Apple and the FBI are embroiled in a heated legal battle over something found in the pockets of millions of Americans: an iPhone.
FBI officials wish to investigate the contents of the phone belonging to Syed Rizwan Farook, one of the two shooters who attacked the Inland Regional Center in San Bernardino, Calif., in December. The shooters killed 14 people before police killed them in a shootout.
While investigating the shooting, the FBI obtained Farook’s iPhone 5c. It was a company phone owned by Farook’s employer, San Bernardino County.
The FBI says it already has access to the most recent backup of Farook’s iCloud account. However, that account stopped updating a month and a half before the attack, which gives the U.S. Attorney’s Office for the Central District of California reason to believe that there is something valuable on the actual phone.
“This indicates to the FBI that Farook may have disabled the automatic iCloud backup function to hide evidence, and demonstrates that there may be relevant, critical communications and data around the time of the shooting that has thus far not been accessed, may reside solely on the SUBJECT DEVICE, and cannot be accessed by any other means known to either the government or Apple,” the Attorney’s Office wrote in a court filing.

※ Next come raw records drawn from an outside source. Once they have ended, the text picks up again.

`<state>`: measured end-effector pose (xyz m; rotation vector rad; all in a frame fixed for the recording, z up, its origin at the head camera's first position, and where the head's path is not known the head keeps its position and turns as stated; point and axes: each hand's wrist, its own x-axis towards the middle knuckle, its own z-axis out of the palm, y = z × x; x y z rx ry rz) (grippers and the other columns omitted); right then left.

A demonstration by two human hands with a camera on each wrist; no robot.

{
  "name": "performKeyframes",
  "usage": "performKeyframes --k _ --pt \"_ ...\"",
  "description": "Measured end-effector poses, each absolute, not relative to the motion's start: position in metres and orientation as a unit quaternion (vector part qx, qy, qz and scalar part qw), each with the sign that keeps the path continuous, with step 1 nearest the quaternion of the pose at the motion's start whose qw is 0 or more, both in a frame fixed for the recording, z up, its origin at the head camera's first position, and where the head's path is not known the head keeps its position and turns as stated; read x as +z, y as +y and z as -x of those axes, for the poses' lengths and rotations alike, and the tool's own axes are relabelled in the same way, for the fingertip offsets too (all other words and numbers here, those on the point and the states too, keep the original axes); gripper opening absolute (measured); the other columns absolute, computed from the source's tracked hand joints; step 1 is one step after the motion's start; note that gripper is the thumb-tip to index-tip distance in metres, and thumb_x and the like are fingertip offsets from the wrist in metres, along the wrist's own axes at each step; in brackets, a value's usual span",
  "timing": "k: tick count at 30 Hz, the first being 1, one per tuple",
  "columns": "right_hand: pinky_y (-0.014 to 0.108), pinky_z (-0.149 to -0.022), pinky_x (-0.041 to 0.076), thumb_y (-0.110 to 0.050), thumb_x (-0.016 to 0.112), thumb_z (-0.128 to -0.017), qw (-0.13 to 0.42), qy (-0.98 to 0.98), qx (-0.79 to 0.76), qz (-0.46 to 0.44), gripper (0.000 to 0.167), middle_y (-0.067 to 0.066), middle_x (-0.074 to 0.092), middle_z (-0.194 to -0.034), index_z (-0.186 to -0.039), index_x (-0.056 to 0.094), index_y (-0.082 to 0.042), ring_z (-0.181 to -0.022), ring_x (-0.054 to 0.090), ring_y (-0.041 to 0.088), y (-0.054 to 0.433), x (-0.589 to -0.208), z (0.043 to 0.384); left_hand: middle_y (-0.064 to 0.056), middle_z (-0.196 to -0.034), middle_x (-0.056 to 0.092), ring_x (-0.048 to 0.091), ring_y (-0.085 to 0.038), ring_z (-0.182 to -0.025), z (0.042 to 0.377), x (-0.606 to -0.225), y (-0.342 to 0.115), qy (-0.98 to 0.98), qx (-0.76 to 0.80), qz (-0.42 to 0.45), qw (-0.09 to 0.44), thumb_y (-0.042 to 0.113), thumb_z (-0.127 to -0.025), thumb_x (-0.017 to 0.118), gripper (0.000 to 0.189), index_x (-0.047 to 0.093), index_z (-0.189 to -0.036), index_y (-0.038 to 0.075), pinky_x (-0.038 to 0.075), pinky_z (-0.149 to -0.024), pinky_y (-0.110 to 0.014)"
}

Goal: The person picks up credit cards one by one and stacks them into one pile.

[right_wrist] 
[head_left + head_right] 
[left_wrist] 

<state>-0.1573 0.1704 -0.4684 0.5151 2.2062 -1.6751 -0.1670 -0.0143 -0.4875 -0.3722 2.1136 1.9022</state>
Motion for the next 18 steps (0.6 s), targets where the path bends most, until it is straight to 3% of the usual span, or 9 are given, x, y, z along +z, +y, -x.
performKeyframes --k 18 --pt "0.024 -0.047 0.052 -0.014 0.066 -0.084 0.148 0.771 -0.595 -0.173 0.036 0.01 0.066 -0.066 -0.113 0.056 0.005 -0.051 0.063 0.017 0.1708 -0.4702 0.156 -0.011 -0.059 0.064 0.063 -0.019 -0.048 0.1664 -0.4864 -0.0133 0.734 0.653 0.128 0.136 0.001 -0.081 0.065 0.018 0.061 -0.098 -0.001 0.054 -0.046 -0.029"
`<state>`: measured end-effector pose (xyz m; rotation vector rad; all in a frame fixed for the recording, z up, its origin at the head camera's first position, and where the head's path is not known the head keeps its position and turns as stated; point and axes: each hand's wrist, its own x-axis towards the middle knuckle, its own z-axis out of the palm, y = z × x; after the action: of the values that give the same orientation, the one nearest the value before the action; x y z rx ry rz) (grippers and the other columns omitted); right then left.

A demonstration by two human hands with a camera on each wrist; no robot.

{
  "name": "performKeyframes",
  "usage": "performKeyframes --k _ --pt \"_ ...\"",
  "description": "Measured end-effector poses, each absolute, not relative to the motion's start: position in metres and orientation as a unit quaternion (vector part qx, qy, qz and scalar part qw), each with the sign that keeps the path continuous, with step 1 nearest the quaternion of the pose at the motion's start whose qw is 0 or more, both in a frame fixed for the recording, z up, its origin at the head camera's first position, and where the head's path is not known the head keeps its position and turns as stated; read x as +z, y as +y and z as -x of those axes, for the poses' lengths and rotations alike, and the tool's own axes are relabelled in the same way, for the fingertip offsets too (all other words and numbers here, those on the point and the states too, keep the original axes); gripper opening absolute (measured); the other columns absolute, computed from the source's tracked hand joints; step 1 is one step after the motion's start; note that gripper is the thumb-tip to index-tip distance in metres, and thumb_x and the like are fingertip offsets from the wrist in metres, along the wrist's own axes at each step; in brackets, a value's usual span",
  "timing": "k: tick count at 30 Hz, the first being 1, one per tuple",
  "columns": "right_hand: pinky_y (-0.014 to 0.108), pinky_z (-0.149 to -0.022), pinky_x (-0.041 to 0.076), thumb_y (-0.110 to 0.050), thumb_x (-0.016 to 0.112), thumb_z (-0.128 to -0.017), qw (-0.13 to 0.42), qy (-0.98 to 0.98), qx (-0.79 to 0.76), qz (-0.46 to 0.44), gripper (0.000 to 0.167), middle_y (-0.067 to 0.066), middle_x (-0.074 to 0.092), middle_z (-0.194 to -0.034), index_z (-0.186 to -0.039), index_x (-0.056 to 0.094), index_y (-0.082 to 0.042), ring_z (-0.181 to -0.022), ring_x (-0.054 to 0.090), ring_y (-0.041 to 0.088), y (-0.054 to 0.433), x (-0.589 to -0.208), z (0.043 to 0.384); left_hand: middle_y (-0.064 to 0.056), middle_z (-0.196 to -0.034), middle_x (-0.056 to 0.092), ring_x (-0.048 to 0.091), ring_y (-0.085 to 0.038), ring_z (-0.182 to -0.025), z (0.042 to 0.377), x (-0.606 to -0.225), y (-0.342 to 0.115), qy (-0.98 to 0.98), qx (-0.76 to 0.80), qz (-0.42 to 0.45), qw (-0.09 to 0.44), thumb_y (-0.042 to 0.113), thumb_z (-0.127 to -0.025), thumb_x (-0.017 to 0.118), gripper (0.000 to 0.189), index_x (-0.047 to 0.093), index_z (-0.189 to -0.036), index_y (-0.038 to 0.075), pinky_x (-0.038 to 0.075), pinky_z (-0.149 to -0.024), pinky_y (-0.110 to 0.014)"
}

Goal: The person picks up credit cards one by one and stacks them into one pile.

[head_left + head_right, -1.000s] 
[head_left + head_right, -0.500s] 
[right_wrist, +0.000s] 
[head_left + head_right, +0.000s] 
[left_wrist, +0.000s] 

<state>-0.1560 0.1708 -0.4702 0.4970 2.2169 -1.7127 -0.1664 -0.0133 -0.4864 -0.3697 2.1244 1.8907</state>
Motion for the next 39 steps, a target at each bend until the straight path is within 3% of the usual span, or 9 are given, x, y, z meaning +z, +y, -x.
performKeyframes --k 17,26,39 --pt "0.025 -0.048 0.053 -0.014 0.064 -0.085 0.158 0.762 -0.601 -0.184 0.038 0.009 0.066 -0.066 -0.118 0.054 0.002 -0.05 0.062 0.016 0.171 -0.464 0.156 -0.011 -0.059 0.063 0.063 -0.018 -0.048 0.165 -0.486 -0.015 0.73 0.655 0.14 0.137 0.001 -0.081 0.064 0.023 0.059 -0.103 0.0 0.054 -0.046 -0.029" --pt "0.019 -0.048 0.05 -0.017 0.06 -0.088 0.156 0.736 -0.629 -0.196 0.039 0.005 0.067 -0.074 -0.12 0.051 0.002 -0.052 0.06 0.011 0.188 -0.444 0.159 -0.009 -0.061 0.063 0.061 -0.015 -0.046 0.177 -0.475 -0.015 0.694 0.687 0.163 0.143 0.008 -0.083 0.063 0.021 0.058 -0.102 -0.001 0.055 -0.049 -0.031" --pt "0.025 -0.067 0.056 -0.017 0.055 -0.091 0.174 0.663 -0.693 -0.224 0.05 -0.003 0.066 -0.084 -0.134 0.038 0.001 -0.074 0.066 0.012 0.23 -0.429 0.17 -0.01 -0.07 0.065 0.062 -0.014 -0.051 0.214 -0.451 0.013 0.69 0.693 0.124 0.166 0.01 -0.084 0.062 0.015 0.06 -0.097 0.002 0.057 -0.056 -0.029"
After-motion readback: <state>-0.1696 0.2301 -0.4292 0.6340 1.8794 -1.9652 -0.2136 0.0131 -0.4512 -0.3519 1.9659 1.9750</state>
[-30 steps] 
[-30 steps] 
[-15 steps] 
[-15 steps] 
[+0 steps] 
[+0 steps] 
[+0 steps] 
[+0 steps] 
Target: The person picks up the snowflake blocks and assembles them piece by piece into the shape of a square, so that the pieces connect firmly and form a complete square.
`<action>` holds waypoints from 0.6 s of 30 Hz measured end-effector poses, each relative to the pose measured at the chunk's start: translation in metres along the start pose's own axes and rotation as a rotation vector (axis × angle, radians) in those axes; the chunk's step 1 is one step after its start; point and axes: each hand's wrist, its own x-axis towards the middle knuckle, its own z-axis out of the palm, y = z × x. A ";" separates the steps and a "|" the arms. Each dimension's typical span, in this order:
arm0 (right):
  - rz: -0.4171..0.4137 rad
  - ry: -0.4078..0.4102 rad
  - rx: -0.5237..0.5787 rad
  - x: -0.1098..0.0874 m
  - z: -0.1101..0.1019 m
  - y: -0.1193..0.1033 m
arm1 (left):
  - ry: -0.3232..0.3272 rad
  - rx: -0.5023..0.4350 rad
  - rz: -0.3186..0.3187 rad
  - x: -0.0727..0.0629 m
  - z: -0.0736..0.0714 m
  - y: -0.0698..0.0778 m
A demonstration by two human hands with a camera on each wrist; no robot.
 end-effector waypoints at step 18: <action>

Investigators have a warrant to search the phone, as well as permission from San Bernardino County. The problem is that the phone is passcode protected, and the FBI does not know what that passcode is. It cannot just guess the passcode, as the phone’s security system is designed to erase its contents after 10 failed entry attempts. The software also creates a mandatory delay between entering passcodes after a number of failed attempts, and it prevents the passcode from being entered by a computer.
That is where Apple comes in — or so the FBI would like.
Apple is denying the FBI’s request to create software that would override the iPhone’s security system. The tech-company is making its refusal on two grounds: first, that there is no such software for Apple to give the government, and second, that writing that software would be the same as hacking its own technology.
Apple also argues that creating this security-bypassing software poses a security risk for all iPhone customers.
The FBI argues that it only wants Apple to break into one phone, Farook’s phone, not phones all over the world.
Apple CEO Tim Cook does not buy this argument.
“The government suggests this tool could only be used once, on one phone,” he wrote in an open letter. “But that’s simply not true. Once created, the technique could be used over and over again, on any number of devices.”
Since Apple will not cooperate willingly, the FBI is using the justice system to try to get the company to comply. A federal judge issued an order compelling Apple to help the FBI on Feb. 16. The company has filed its opposition to this order, bringing the case to court.
The FBI is trying to force Apple to comply by citing the All Writs Act, part of the Judiciary Act of 1789. The law states that courts “may issue all writs necessary or appropriate in aid of their respective jurisdictions and agreeable to the usages and principles of law.” In essence, the FBI wants the courts to force Apple to create the software.
Apple argues using the All Writs Act in such a way, to push a manufacturer to develop a system for breaking into a phone designed to be impossible to unlock, would be unprecedented.
“If the government can use the All Writs Act to make it easier to unlock your iPhone, it would have the power to reach into anyone’s device to capture their data,” Cook said in his open letter.
Cook has emphasized the importance of privacy during his tenure as Apple’s CEO.
“Some of our most personal data is on the phone: our financial data, our health information, our conversations with our friends and family and coworkers,” he told NPR in October 2015.
“We do think that people want us to help them keep their lives private.”